Benarkah tempat ini adalah surga kebahagiaan nan abadi? Jika benar, 
mengapa masih ada perasaan tidak mengenakan, sehingga mengurangi 
kebahagiaanku. Perasaanku mengatakan, bahwa tempat ini bukan surga yang 
sebenarnya. Ada surga sejati yang abadi, surga kebahagiaan kekal dan tak
 berubah-ubah. Pasti keempat adikku berada di sana. Aku akan menyusul 
mereka. 
“Jangan lakukan itu, Puntadewa”
“Mengapa Hyang Indra”
“Tempatmu di sini Puntadewa. Di surga.” 
“Berada disurga bersama Para Kurawa?”
“Itu adalah urusan Hyang Padha Wenang.”
“Aku
 mengerti Hyang Indra. Bukankah surga adalah wujud kelimpahan rahmat 
yang dianugerahkan ketika manusia telah ‘menyelesaikan’ tugasnya sesuai 
dengan panggilan dharma.”
“Itu Benar Puntadewa, dan engkau telah mendapatkan surga itu. Tetapi mengapa rahmat itu akan kau tinggalkan.?”
“Itu Benar Puntadewa, dan engkau telah mendapatkan surga itu. Tetapi mengapa rahmat itu akan kau tinggalkan.?”
“Aku ingin setia akan sumpahku, seperti halnya aku setia akan panggilan darma.”

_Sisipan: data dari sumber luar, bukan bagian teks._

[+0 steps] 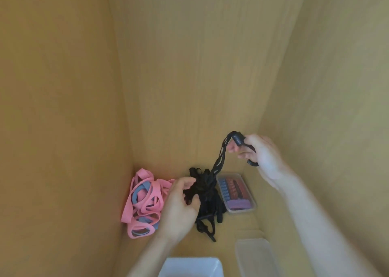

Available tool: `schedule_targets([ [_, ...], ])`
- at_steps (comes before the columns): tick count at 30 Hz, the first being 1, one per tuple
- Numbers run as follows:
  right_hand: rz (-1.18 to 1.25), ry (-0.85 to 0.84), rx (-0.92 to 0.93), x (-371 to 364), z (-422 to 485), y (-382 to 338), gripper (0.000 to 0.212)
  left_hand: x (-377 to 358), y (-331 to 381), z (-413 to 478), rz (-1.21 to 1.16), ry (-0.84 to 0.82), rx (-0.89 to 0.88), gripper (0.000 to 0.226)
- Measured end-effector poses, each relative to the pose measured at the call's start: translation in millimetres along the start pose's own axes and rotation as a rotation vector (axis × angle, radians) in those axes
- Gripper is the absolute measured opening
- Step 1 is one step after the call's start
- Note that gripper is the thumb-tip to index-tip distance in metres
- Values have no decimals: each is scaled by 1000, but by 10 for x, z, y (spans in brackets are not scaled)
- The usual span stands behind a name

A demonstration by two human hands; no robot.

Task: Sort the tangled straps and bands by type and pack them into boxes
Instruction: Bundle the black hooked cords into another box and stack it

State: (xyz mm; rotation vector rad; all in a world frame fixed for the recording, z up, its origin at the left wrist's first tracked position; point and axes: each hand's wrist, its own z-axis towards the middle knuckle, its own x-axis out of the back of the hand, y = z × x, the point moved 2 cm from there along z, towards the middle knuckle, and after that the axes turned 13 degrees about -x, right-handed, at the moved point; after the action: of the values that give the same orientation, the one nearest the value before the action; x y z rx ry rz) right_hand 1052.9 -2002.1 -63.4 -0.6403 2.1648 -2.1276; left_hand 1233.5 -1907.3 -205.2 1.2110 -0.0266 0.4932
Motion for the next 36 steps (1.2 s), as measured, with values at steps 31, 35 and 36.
schedule_targets([
  [31, 799, -379, 337, 382, -131, -1036, 24, 28, -207, 1506, 574, -280, -150, 49],
  [35, 835, -405, 438, 514, -214, -1176, 22, 72, -408, 1576, 228, -207, -42, 27],
  [36, 843, -406, 451, 537, -221, -1187, 22, 69, -445, 1590, 170, -213, -15, 22],
])
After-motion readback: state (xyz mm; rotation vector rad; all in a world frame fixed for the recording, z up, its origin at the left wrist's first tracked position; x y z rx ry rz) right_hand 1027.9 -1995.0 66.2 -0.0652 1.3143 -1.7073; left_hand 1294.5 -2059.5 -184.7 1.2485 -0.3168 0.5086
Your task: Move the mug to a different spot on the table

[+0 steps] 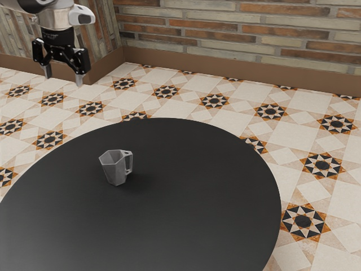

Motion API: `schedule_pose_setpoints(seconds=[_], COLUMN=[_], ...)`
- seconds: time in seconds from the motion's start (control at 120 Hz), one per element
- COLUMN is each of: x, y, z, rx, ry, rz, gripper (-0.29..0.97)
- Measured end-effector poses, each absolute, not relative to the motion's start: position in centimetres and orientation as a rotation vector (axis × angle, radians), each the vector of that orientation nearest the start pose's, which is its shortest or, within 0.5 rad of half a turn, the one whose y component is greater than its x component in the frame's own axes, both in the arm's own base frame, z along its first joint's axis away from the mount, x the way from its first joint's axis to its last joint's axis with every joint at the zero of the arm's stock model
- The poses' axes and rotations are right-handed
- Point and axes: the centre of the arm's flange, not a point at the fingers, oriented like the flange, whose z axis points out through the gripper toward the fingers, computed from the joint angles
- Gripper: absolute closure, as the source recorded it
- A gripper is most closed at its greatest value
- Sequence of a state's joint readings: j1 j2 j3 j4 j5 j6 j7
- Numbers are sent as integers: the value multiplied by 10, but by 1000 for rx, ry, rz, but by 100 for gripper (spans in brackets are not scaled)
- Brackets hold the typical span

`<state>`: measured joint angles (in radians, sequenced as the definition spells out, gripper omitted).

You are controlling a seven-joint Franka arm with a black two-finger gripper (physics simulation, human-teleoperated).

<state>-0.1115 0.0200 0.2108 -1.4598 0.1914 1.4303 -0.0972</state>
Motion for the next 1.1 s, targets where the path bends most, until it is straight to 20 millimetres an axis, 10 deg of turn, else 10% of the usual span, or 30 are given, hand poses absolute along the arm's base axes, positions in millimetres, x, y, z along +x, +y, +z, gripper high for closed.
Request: schedule_pose_setpoints(seconds=[0.267, 0.575, 0.858, 1.1], x=[541, 555, 573, 593], y=[71, 44, -19, 8], z=[644, 538, 469, 430], rx=[-2953, -3027, -3007, -2989], ry=[-313, -200, 264, 400], rz=[93, 202, 138, 130], gripper=[0, 0, 0, 0])
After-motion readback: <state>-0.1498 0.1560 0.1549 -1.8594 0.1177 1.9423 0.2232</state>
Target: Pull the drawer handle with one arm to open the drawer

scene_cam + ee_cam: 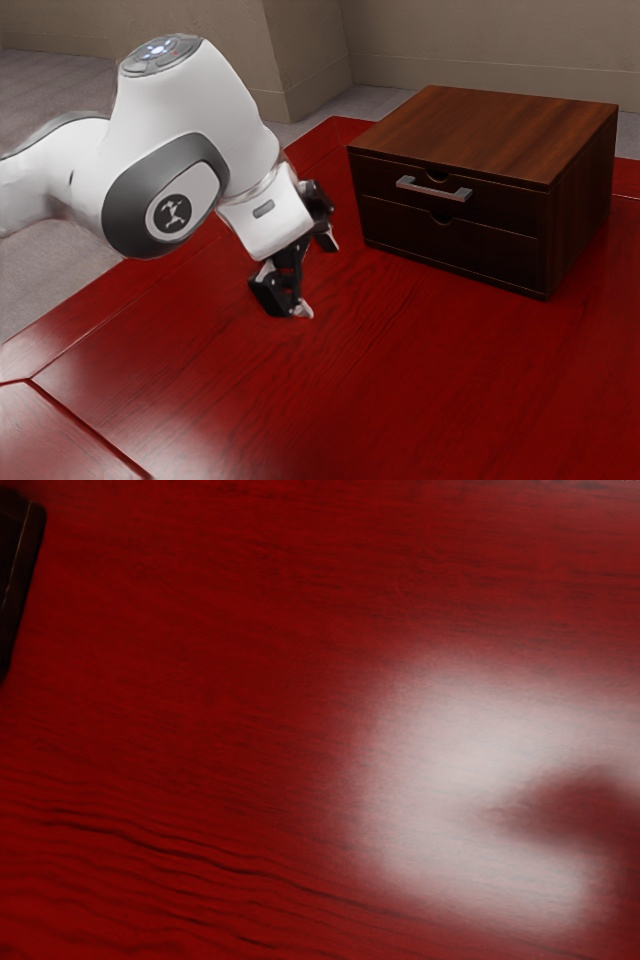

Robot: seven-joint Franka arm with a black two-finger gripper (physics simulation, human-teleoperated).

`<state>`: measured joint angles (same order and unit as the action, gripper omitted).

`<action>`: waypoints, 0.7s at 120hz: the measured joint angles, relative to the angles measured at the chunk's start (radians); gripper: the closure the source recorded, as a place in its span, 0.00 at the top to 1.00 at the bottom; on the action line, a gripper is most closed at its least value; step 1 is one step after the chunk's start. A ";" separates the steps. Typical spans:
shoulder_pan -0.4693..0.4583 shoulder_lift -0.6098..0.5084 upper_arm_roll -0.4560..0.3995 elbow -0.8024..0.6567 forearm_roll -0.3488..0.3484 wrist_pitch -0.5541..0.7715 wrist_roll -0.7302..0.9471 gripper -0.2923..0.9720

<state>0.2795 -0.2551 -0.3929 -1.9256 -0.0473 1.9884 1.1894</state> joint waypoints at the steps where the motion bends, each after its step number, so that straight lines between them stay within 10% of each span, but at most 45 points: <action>1: 0.000 0.008 0.000 0.005 0.000 0.008 0.007 0.77; 45: -0.034 0.350 0.000 0.298 0.003 0.236 0.222 0.77; 84: -0.040 0.424 0.021 0.327 0.007 0.264 0.324 0.77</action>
<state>0.2393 0.1692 -0.3721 -1.5986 -0.0401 2.2523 1.5138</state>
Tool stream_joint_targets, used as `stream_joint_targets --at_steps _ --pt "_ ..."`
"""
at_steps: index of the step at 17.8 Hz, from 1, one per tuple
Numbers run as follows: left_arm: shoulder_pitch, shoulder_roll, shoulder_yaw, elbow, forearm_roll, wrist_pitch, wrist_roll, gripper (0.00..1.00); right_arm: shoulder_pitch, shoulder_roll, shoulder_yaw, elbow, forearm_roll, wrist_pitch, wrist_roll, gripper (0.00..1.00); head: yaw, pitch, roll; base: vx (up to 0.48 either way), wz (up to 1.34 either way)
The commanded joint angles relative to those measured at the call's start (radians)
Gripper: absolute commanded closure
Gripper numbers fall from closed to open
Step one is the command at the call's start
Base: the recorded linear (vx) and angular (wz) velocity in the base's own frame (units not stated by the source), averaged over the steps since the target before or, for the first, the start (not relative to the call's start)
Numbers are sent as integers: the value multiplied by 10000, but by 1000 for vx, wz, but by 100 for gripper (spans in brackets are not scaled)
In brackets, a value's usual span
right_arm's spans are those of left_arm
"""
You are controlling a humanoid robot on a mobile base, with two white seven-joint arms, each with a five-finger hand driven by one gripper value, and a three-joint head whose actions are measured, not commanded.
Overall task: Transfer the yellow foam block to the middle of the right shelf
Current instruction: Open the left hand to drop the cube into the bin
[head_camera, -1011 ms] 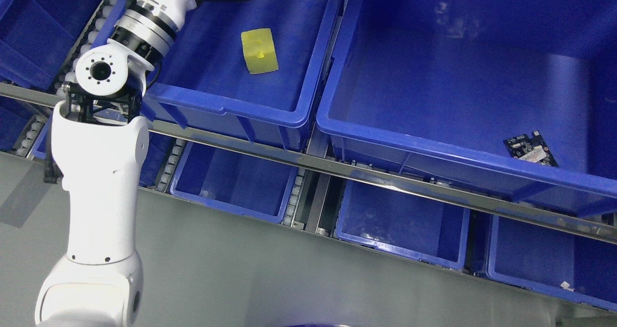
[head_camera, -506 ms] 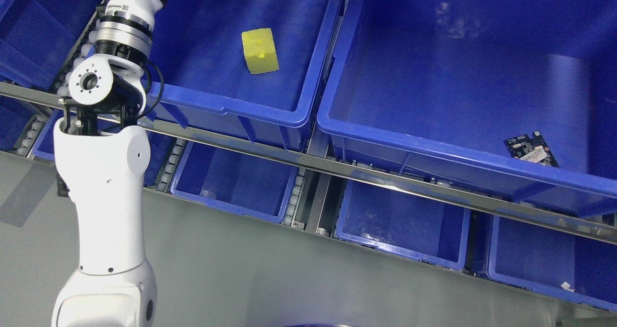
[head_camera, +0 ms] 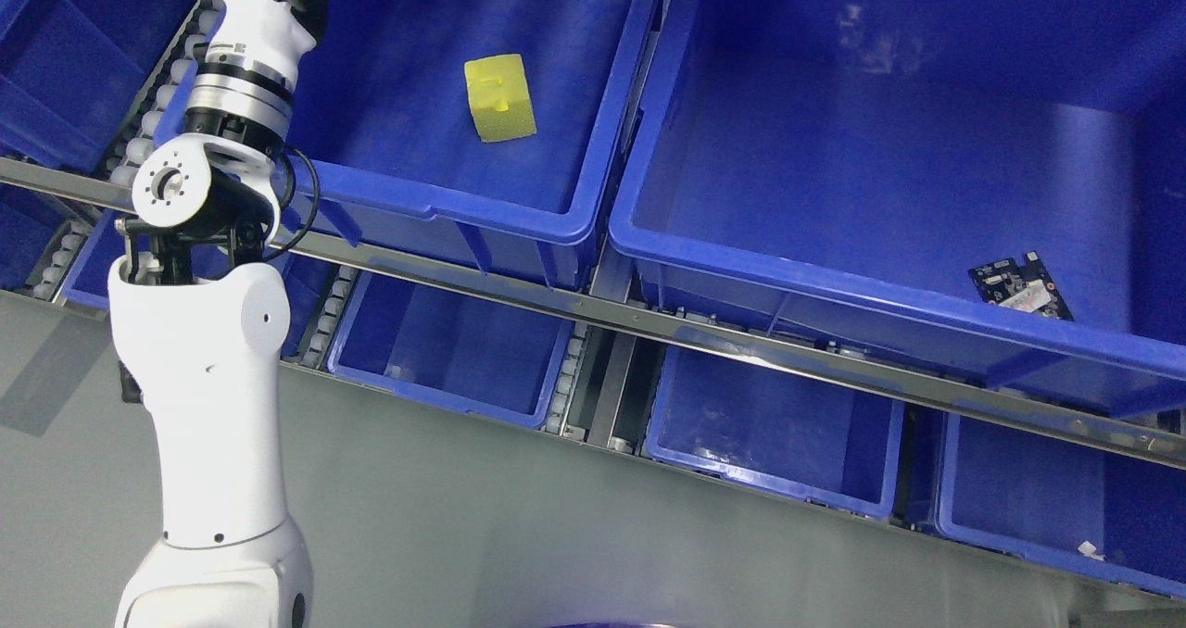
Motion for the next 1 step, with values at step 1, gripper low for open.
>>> stream_joint_targets --at_steps 1 --pt "74 20 307 -41 53 -42 -22 0 230 -175 -123 -175 30 -7 4 0 0 0 0 0 0"
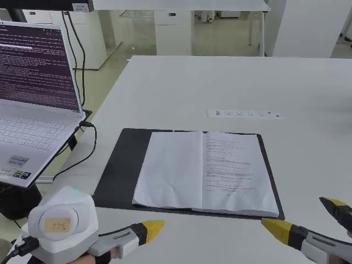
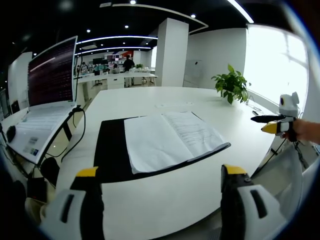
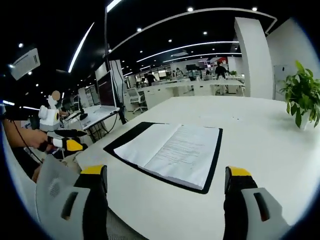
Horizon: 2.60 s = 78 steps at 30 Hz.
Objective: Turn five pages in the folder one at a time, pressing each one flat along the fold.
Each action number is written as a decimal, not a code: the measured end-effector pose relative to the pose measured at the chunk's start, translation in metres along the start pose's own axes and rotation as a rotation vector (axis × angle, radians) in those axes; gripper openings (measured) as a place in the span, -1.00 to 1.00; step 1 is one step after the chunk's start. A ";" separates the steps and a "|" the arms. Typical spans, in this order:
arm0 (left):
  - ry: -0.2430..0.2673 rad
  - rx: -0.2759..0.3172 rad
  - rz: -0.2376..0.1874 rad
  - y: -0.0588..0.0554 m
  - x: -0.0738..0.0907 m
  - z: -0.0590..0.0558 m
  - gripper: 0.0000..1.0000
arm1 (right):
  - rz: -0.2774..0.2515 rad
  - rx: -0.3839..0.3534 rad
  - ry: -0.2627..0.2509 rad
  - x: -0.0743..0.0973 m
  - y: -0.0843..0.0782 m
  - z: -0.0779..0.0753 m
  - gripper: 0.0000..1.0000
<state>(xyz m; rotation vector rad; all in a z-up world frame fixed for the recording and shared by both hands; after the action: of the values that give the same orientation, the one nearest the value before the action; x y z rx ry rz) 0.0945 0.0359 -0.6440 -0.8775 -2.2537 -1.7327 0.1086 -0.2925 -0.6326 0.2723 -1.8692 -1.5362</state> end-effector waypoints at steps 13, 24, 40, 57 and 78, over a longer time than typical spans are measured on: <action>-0.037 -0.049 0.023 0.003 -0.022 -0.022 0.91 | 0.023 -0.044 0.052 0.008 -0.016 0.007 0.85; -0.159 -0.154 0.068 -0.001 -0.083 -0.073 0.62 | 0.034 -0.058 0.049 0.010 -0.025 0.005 0.72; -0.276 -0.235 0.132 -0.026 -0.186 -0.151 0.12 | 0.033 -0.083 0.041 0.004 -0.024 0.003 0.61; -0.183 -0.263 0.197 -0.064 -0.240 -0.157 -0.23 | 0.044 -0.116 0.033 -0.002 -0.027 -0.003 0.52; -0.191 -0.289 0.122 -0.063 -0.241 -0.153 -0.80 | 0.066 -0.138 0.045 -0.010 -0.035 -0.007 0.45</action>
<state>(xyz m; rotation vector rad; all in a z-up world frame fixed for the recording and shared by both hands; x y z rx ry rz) 0.2231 -0.1990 -0.7611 -1.2602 -2.0352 -2.0257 0.1113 -0.3020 -0.6688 0.1788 -1.7113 -1.5928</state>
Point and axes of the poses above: the centre of the closed fingertips' face, and the gripper's own axes: x roughly backward along the fingers, z roughly to its left, y roughly out of its top, the point moved 4 cm from there along x, roughly backward along the fingers, and after that the axes turned 14 degrees about x, right-handed, at the moved point
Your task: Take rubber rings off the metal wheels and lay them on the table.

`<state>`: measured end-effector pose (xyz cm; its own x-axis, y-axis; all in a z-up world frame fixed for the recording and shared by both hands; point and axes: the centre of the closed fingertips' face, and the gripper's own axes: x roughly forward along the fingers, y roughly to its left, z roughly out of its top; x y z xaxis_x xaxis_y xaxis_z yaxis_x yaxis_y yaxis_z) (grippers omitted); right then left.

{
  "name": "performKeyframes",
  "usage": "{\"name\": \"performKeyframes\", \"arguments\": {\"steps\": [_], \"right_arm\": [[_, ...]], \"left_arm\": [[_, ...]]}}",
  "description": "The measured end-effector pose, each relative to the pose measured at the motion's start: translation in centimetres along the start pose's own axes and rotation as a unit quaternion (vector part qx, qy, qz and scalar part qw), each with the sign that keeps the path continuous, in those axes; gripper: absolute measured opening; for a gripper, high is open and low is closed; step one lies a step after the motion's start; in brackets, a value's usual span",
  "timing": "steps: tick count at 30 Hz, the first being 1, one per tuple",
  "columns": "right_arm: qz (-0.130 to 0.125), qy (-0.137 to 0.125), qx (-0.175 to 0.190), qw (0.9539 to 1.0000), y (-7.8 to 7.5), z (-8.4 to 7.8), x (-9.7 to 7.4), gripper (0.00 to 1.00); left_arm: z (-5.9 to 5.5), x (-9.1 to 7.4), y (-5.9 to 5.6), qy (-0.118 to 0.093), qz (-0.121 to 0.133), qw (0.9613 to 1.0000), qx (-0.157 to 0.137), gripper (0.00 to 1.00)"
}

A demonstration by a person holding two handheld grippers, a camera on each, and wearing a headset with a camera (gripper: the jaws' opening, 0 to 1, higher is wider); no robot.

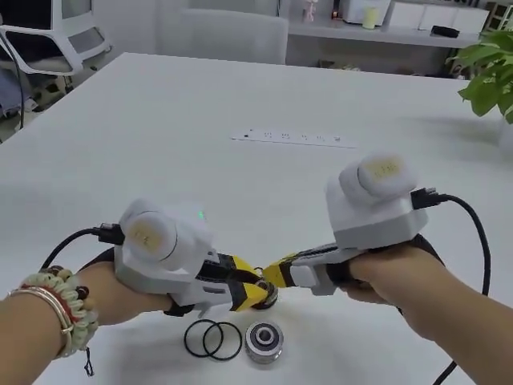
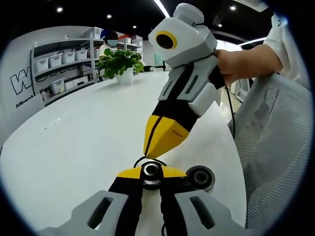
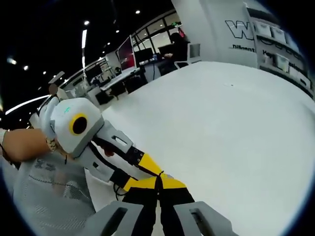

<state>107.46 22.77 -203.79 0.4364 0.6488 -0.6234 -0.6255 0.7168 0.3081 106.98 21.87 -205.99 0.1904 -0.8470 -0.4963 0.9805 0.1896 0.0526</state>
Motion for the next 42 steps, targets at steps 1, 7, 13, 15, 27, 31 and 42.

“Tetapi Puntadewa, engkau tidak boleh menemui keempat adikmu” 
“Mengapa Hyang Indra”
“Mereka ada di Neraka.”
“Di Neraka!”
Puntadewa
 tersentak hatinya. Ia tidak dapat membayangkan betapa sakit dan 
sengsara keempat adiknya. Tanpa berpikir panjang, Puntadewa bergegas 
meninggalkan surga. menuju neraka, tempat adik-adiknya berada. Karena 
belum tahu jalannya, Puntadewa memohon kepada Hyang Darma menjadi 
penunjuk jalan. Dalam sekejab, mereka telah sampai di jalan setapak, 
dengan jurang menganga di kanan-kiri. Di jurang-jurang itulah tampaklah 
pemandangan yang mengenaskan dan mengerikan. Banyak orang terpanggang 
dalamkobaran nyala api abadi. Mereka menggeliat kesakitan tanpa dapat 
berbuat sesuatu. Ketika Puntadewa dan Bhatara Dharma lewat di jalan 
setapak itu, mereka berebut minta tolong dengan tangan terjulur, agar 
dientaskan dari jurang yang dipenuhi nyala api abadi.
Puntadewa
 tidak dapat membendung air matanya, tatkala melihat diantara kerumunan 
orang-orang yang minta tolong tersebut terdapat Bimasena, Harjuna, 
Nakula dan Sadewa. Nalurinya sebagai saudara tua terusik, Puntadewa 
menjulurkan tangannya hendak menolong keempat adiknya. Namun niat itu 
tidak pernah kesampaian. Jurang itu berada jauh di bawah dari jangkauan 
tangannya. Niat Puntadewa telah bulat, ia ingin berada diantara keempat 
adiknya. Maka kemudian ia meloncat turun di jurang api abadi. Api 
neraka. Apa yang dilakukan merupakan wujud kesetiaan abadi. Kesetiaan 
yang senantiasa dipelihara, diperjuangkan dan bahkan membutuhkan 
pengorbanan. Dan Puntadewa percaya, dalam kesetiaan yang demikian, ia 
tetap selalu ada di garis rahmatNya, walupun harus dibakar oleh panasnya
 api.
Melihat
 kejadian itu, Batara Indra dan Batara Darma kebingungan. Mereka tidak 
tahu apa yang mesti dilakukan. Tugas mereka adalah untuk mengantar 
Puntadewa ke dalam Surga. Tetapi yang terjadi kemudian bahwa Puntadewa 
memaksakan diri masuk ke neraka. Maka segera mereka menghadap Hyang Pada
 Wenang, melaporkan apa yang telah terjadi.
“Ampun
 Hyang Pada Wenang, kami berdua siap menerima murkaMu, karena tidak 
dapat mencegah ketika Puntadewa meloncat ke api neraka.”
“Aku
 tidak akan murka. Itu semua memang berada dalam rencanaku. Aku 
sendirilah yang telah mengujinya. Dan ia telah selesai dan lulus. 
Puntadewa sungguh ‘manusia sempurna,’. Surga Abadi Aku anugerahkan 
kepadanya.”
Bersamaan dengan Sabda Hyang Pada Wenang, tempat di mana Puntadewa berada berubah menjadi Surga Abadi. Semua
 bersorak penuh syukur. Puntadewa telah menyelamatkan banyak orang. 
Dalam waktu yang bersamaan, tempat di mana Duryudana berada, berubah 
menjadi Lautan Api Abadi. Semua orang berteriak kepanasan. Duryudana telah menyengsarakan banyak orang.